“对,是我。我有事找你谈谈。”曾大富没心思理会陆恬不入耳的话语,直接说正事。他最想知道的是事情的真像。
“哈,笑话,我和你有什么好谈的?我认识你吗?”陆恬嗤笑一下,开车门进了车里。
“我想知道那天是怎么回事,只有你能告诉我。”曾大富脚挡住要关上的驾驶室车门,严肃的看着陆恬。
“什么事,哪天?我根本不认识你好不好?”陆恬始终不可一世的高傲姿态。
“不认识?那么在萧也办公室的卧室……你睡了……你怎么解释?”曾大富见她越说越离谱,记得干脆单刀直入,直接说床上的事。这女人还真脸皮厚,从来都是男人提起裤子不认账,怎么如今世道变得这样了?
“什么萧也,你认识萧也?”陆恬语气稍微变了些。
“何止,我们是好哥们儿。告诉我你是怎样要挟他和你结婚的?不会是利用我吧?”
“利用你,我用得着吗?听口气,你也只是看见了我和萧也睡觉而已吧?拜托,勒索也动动脑子好不好?我和他都要结婚了,你这样有意思吗?还好哥们儿,开什么玩笑。”说完,陆恬轻蔑的打量了一下衣着平平,胡子拉碴踏着辆自行车的曾大富。他未来的总裁老公怎么会有这种档次的哥们儿。真是说瞎话不眨眼。使劲儿关了一下车门,曾大富本能的忍着疼痛缩回了脚。红色跑车眨眼功夫消失在曾大富视线范围。
坐在地上揉揉被车门夹得骨头都要断掉的脚腕,曾大富自认倒霉。都说脑袋被门挤了,今天脚被门挤了。
脑子里不断回忆着陆恬的话,曾大富似乎理出了些头绪。她不是装作不认识,和自己睡觉也并不像他想象的那样,有什么意图。

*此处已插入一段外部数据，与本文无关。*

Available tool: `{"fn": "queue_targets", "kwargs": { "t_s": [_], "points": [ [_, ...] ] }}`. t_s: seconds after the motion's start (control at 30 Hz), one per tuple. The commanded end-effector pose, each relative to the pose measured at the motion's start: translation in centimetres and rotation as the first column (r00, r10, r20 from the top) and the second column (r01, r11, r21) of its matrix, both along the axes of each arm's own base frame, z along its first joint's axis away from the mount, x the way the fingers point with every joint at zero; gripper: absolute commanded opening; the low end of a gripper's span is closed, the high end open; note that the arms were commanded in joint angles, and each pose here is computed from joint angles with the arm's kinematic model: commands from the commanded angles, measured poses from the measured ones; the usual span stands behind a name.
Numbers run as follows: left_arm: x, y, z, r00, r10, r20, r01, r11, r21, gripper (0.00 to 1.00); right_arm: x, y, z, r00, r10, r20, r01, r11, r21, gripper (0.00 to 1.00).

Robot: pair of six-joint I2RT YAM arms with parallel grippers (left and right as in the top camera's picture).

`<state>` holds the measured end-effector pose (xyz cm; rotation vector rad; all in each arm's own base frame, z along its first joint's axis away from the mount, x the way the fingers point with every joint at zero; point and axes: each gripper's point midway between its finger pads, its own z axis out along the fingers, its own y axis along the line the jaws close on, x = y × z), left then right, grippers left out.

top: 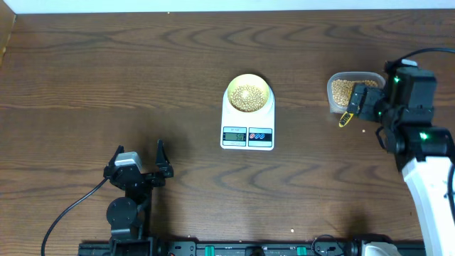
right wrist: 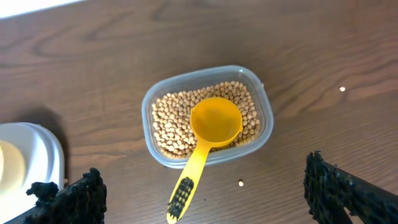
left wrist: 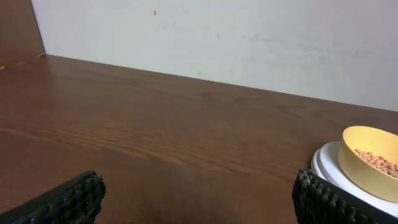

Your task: Scoop item into bowl and weigh 50g on scale

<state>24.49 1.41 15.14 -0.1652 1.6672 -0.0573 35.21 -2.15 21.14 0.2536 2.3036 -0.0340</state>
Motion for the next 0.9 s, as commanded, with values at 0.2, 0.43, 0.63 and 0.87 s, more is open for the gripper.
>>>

她只是把自己当成了萧也而已。这是曾大富从陆恬的话中推断出的唯一肯能。只是,他不知道这件事情都有谁知情。因为他醒来时,一个人都没有看到。
几天来,萧也被突然出现问题的公司搞得焦头烂额,根本没有时间管什么其他的,但是每天还是会尽量抽时间去看欧阳洛溪和宝宝,也顺便交代她,别忘了周末的婚礼。其他一切事情她做主就好,只要别忘了婚礼前和自己一起飞到婚礼现场。而对萧也的忙碌,欧阳洛溪也表示可以理解.看着萧也最近总是吃得很少,又日渐憔悴的面容,欧阳洛溪似乎猜到了他是否遇见了什么麻烦。但是萧也从来不提,而且在她面前总是装作很轻松,只是说忙,欧阳洛溪也就不便多问。反正公司的事自己什么也不懂,不给他添乱就是了。

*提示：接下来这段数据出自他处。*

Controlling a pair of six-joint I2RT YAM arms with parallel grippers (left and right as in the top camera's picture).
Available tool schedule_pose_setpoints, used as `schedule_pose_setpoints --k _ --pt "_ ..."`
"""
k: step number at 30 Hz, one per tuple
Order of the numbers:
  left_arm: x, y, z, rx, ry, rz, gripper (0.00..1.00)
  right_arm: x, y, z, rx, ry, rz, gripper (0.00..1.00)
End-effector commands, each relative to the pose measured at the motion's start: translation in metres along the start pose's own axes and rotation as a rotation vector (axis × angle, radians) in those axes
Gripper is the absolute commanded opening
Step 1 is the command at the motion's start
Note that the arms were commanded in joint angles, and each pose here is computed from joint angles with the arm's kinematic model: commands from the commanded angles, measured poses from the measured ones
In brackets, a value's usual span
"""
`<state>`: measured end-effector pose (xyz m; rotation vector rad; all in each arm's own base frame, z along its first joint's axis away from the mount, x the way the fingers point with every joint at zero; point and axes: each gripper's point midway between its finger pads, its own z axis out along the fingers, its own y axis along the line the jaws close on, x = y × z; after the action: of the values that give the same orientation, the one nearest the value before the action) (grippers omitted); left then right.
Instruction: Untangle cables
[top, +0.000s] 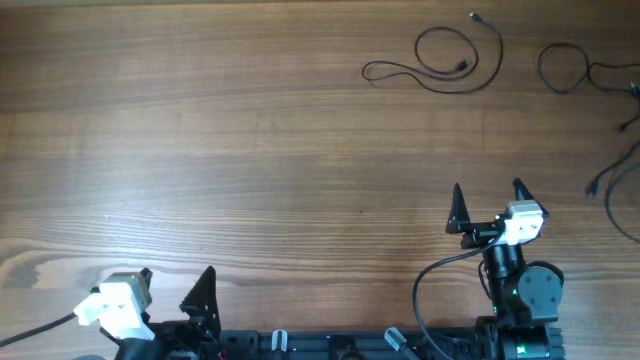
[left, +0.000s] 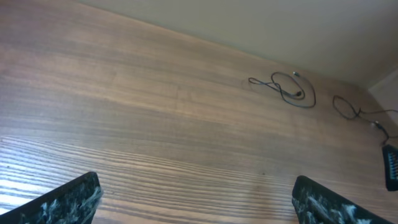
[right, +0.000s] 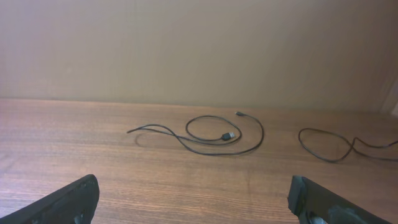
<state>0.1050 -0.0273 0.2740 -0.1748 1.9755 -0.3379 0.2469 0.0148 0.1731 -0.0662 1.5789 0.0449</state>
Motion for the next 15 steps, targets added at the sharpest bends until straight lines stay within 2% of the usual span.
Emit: schedule_pose_setpoints --k 1,15 --pt "0.0073 0.0017 0.0044 0.013 -0.029 0.026 1.0 -0.0022 0.0023 -0.0007 -0.014 -0.012 -0.01 1.0" --pt "0.0094 0.0035 -0.0003 -0.001 -0.091 0.018 1.0 -0.0022 0.0023 -0.0007 -0.014 -0.012 -0.011 1.0"
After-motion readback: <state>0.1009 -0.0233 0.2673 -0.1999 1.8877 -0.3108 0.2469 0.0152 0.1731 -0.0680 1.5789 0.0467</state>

每天忙着和妈妈一起为自己准备嫁妆,又要帮妈妈带越来越淘气的宝宝,欧阳洛溪也是忙得不亦乐乎。
欧阳恒也曾想过,为何结婚时间都定了,怎么亲家也不打个招呼呢?甚至连个电话都没有?这结婚前,双方父母不要见个面吗?但是老伴儿说,人家那么忙,再说,上次来不是见过了,人家礼都送来了,只要两个孩子高兴,在乎那么多繁琐礼节干吗?没看见两个孩子都还在各忙各的,我们老人瞎Cao心什么?想想老伴说的也对,欧阳恒也就不再想了,只准备着和女儿女婿一起飞过去参加婚礼就是了。
转眼,周末前夕。欧阳洛溪把宝宝交给灵子带,自己准备妥当和父母一起飞往萧也家乡去了。按照萧也的嘱咐,她们先行,连着菱悦儿和曾大富。而萧也做晚点的一班飞机,因为有些是还要处理。